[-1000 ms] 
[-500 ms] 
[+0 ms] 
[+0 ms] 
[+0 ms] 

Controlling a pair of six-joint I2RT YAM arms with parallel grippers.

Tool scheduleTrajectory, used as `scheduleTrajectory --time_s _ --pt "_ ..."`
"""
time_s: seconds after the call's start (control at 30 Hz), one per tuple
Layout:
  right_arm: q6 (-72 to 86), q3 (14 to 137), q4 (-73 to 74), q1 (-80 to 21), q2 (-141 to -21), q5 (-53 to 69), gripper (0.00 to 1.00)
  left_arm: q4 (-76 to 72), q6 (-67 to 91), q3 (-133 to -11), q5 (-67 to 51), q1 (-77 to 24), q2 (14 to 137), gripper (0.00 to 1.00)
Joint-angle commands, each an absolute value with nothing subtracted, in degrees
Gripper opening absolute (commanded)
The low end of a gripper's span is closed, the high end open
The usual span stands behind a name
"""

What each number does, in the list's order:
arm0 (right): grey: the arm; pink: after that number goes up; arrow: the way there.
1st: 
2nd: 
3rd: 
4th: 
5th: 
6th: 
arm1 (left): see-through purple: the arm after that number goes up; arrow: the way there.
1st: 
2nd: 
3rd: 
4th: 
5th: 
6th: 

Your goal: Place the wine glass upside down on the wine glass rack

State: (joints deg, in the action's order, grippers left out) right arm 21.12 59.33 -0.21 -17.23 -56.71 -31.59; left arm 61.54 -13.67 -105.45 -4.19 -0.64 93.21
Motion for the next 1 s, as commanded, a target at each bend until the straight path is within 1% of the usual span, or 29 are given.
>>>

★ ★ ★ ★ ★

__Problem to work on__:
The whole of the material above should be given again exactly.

__Answer box__:
[-1000 ms] 
[-500 ms] 
[+0 ms] 
[+0 ms] 
[+0 ms] 

Controlling a pair of six-joint I2RT YAM arms with parallel grippers.

Tool scheduleTrajectory, used as `scheduleTrajectory --time_s _ --pt "_ ..."`
"""
time_s: seconds after the call's start (control at 30 Hz), one per tuple
Layout:
  right_arm: q6 (-72 to 86), q3 (14 to 137), q4 (-73 to 74), q1 (-80 to 21), q2 (-141 to -21), q5 (-53 to 69), gripper (0.00 to 1.00)
  left_arm: q4 (-76 to 72), q6 (-67 to 91), q3 (-133 to -11), q5 (-67 to 51), q1 (-77 to 24), q2 (14 to 137), gripper (0.00 to 1.00)
Joint-angle commands, each an absolute value with nothing subtracted, in degrees
Gripper opening absolute (commanded)
The low end of a gripper's span is closed, the high end open
The usual span stands behind a name
"""

What each number does, in the list's order:
arm0 (right): grey: the arm; pink: after that number goes up; arrow: the way there.
1st: 
2nd: 
3rd: 
4th: 
5th: 
6th: 
arm1 (left): see-through purple: the arm after that number goes up; arrow: the way there.
1st: 
2nd: 
3rd: 
4th: 
5th: 
6th: 

Your goal: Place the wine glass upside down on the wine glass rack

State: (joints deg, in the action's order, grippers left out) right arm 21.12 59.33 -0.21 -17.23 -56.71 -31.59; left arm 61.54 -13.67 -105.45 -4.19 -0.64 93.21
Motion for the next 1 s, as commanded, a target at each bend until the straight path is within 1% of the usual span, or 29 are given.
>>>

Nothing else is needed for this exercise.